FLOTUS is in China with her mother and daughters on a week-long tour designed to build closer ties between the world’s two superpowers and their respective leaders.
But she risked embarrassing her hosts with the speech to students at the university’s Stanford Centre, when she decided to opine on the topic of free speech.
Here are some of Obama's remarks:
I’m posting a daily travel blog with videos and photos of my experiences here in China, because I want young people in America to be part of this visit. And that’s really the power of technology –- how it can open up the entire world and expose us to ideas and innovations we never could have imagined.
And that’s why it’s so important for information and ideas to flow freely over the Internet and through the media, because that’s how we discover the truth. That’s how we learn what’s really happening in our communities and our country and our world. And that’s how we decide which values and ideas we think are best –- by questioning and debating them vigorously, by listening to all sides of an argument, and by judging for ourselves.

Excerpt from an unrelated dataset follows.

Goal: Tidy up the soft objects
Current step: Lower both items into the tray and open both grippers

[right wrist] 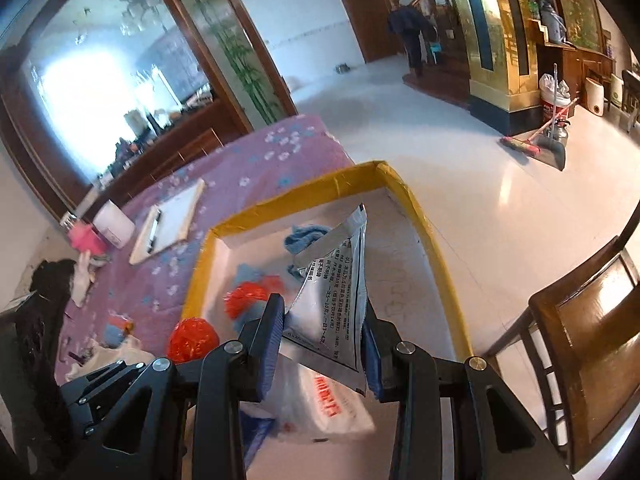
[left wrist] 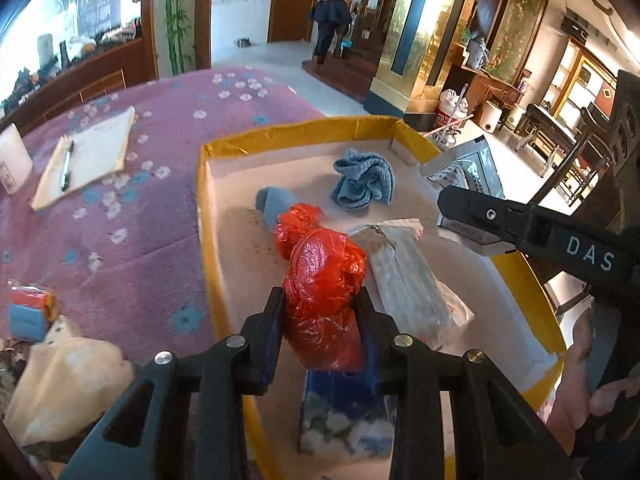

And believe me, I know how this can be a messy and frustrating process. My husband and I are on the receiving end of plenty of questioning and criticism from our media and our fellow citizens. And it’s not always easy, but we wouldn’t trade it for anything in the world. Because time and again, we have seen that countries are stronger and more prosperous when the voices of and opinions of all their citizens can be heard.
Obama's remarks are not a direct attack on the Middle Kingdom, of course, but it’s also not exactly a secret that the US and China don’t see eye-to-eye on issues of press freedom and state-sanctioned censorship.
Although the comments came from a speech which focused mainly on education and cultural exchange, declaring that open access to information is “the birthright of every person on this planet” will irk the current administration, which has overseen an unprecedented crackdown on internet freedom.
That said, it’s not as if the majority of Chinese people will know or care about Obama's speech. The controversial comments will not have been republished by state media and any mention by online users quickly expunged.
Even a student who heard Obama live at the event appeared mindful of the repercussions of sharing her thoughts.
“It was quite enlightening to hear about her experience and her struggle. But it's not convenient for me to talk about such issues," English student Mary Yan told The Guardian.
The comments were of course not intended solely for Obama’s Chinese hosts. Turkish prime minister Tayyip Erdogan may also have been in the first lady’s thoughts as she spoke of internet freedom.